◆ **Task description**
Return the data below, unchanged.

◆ **Records to process**
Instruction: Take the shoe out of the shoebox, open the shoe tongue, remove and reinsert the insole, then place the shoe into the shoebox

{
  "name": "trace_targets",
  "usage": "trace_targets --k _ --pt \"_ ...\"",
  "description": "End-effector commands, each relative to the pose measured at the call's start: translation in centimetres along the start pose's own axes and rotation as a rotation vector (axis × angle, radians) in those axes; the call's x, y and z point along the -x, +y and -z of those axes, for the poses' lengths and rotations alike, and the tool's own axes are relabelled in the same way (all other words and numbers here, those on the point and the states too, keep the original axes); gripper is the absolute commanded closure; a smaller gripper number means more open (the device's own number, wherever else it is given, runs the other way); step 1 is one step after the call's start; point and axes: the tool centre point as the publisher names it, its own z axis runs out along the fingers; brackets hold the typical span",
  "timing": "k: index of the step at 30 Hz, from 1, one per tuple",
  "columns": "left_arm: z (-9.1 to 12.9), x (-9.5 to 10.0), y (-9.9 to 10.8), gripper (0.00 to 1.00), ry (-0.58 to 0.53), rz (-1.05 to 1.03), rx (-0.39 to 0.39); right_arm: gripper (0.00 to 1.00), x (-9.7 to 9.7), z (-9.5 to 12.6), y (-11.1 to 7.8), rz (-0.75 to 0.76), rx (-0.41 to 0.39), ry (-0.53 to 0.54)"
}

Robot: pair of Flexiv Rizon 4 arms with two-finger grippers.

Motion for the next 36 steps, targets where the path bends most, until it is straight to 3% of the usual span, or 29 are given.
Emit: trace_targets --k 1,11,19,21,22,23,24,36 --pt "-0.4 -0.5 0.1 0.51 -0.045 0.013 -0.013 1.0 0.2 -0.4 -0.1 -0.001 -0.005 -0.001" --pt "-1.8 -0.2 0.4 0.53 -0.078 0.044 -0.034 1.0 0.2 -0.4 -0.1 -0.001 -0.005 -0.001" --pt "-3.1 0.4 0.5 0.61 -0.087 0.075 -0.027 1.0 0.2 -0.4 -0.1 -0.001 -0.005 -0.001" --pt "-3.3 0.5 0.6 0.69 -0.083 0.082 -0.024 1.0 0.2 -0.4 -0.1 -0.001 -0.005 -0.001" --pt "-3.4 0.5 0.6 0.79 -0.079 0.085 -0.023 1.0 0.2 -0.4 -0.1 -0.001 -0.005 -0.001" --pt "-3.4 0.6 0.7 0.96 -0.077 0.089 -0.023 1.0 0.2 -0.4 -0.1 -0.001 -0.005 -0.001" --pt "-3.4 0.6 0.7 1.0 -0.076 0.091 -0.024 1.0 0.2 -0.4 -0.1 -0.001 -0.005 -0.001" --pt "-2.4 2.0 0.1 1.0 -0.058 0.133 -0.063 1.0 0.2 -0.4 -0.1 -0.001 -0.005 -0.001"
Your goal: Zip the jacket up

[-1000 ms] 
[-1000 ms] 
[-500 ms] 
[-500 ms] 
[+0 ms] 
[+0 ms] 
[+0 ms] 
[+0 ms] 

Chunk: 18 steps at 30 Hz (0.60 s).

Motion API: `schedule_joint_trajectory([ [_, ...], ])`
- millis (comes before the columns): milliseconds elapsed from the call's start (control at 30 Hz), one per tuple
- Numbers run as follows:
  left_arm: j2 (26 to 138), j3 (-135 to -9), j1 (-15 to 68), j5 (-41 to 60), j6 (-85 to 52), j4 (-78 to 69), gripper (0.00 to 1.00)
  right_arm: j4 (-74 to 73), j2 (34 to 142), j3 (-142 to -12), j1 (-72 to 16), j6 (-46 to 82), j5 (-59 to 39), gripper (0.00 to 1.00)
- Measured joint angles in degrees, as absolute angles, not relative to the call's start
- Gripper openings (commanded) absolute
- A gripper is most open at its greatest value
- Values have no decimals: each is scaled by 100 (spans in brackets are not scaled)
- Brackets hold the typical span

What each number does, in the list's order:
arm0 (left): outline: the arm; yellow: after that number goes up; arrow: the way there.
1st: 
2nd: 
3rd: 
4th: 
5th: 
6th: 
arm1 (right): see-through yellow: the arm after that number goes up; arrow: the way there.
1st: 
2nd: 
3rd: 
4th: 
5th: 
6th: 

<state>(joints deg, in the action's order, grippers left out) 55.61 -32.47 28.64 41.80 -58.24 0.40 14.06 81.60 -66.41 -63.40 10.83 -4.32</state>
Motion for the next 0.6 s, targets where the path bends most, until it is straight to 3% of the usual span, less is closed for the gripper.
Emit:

◆ **Response box**
Instruction: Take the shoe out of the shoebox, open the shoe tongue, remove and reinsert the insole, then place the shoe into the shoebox

{
  "name": "trace_targets",
  "usage": "trace_targets --k _ --pt \"_ ...\"",
  "description": "End-effector commands, each relative to the pose measured at the call's start: translation in centimetres along the start pose's own axes and rotation as a rotation vector (axis × angle, radians) in those axes; the call's x, y and z point along the -x, +y and -z of those axes, for the poses' lengths and rotations alike, and the tool's own axes are relabelled in the same way (all other words and numbers here, those on the point and the states too, keep the original axes); gripper is the absolute commanded closure; a smaller gripper number means more open (the device's own number, wherever else it is given, runs the other way); step 1 is one step after the call's start; point and axes: the tool centre point as the publisher names it, its own z axis runs out along the fingers; brackets hold the typical span",
  "timing": "k: index of the step at 30 Hz, from 1, one per tuple",
  "columns": "left_arm: z (-9.1 to 12.9), x (-9.5 to 10.0), y (-9.9 to 10.8), gripper (0.00 to 1.00), ry (-0.58 to 0.53), rz (-1.05 to 1.03), rx (-0.39 to 0.39); right_arm: gripper (0.00 to 1.00), x (-9.7 to 9.7), z (-9.5 to 12.6), y (-11.1 to 7.8), rz (-0.75 to 0.76), rx (-0.41 to 0.39), ry (-0.53 to 0.54)"
}

Robot: pair of Flexiv Rizon 4 arms with two-finger grippers.

Motion for the next 36 steps, targets where the path bends most, until it is straight to 3% of the usual span, or 29 are given.
Emit: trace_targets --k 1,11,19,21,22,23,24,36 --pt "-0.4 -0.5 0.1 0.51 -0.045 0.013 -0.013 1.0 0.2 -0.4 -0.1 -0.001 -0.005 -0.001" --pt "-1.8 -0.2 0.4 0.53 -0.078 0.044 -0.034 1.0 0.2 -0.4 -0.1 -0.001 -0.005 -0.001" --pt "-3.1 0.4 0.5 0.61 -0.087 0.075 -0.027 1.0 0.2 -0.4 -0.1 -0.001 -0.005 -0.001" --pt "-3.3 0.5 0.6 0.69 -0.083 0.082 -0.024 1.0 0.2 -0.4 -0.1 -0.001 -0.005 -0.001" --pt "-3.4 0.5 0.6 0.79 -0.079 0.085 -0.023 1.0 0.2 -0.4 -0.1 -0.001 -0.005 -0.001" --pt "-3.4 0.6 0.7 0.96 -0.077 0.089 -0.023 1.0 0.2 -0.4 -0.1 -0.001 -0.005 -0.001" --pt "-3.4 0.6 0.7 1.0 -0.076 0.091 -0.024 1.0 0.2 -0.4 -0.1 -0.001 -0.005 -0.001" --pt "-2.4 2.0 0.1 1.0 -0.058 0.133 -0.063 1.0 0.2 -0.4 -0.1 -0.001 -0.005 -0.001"
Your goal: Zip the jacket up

[-1000 ms] 
[-1000 ms] 
[-500 ms] 
[-500 ms] 
[+0 ms] 
[+0 ms] 
[+0 ms] 
[+0 ms] 

Chunk: 18 steps at 30 Hz (0.60 s).

Motion API: `schedule_joint_trajectory([ [_, ...], ])`
- millis (comes before the columns): milliseconds elapsed from the call's start (control at 30 Hz), one per tuple
- Numbers run as follows:
  left_arm: j2 (26 to 138), j3 (-135 to -9), j1 (-15 to 68), j5 (-41 to 60), j6 (-85 to 52), j4 (-78 to 69), gripper (0.00 to 1.00)
  right_arm: j4 (-74 to 73), j2 (34 to 142), j3 (-142 to -12), j1 (-72 to 16), j6 (-46 to 82), j5 (-59 to 39), gripper (0.00 to 1.00)
- Measured joint angles in degrees, as absolute angles, not relative to the call's start
- Gripper openings (commanded) absolute
- A gripper is most open at its greatest value
- Values have no decimals: each is scaled by 100 (spans in brackets are not scaled)
- Brackets hold the typical span

What each number does, in the list's order:
arm0 (left): outline: the arm; yellow: after that number goes up; arrow: the way there.
1st: 
2nd: 
3rd: 
4th: 
5th: 
6th: 
arm1 (right): see-through yellow: the arm after that number goes up; arrow: the way there.
1st: 
2nd: 
3rd: 
4th: 
5th: 
6th: 

<state>(joints deg, in the action's order, grippers left out) 55.61 -32.47 28.64 41.80 -58.24 0.40 14.06 81.60 -66.41 -63.40 10.83 -4.32</state>
Motion for the next 0.6 s, targets where the path bends most, until it is straight to 3% of the usual span, less is closed for the gripper.
Emit:

This response contains the complete answer.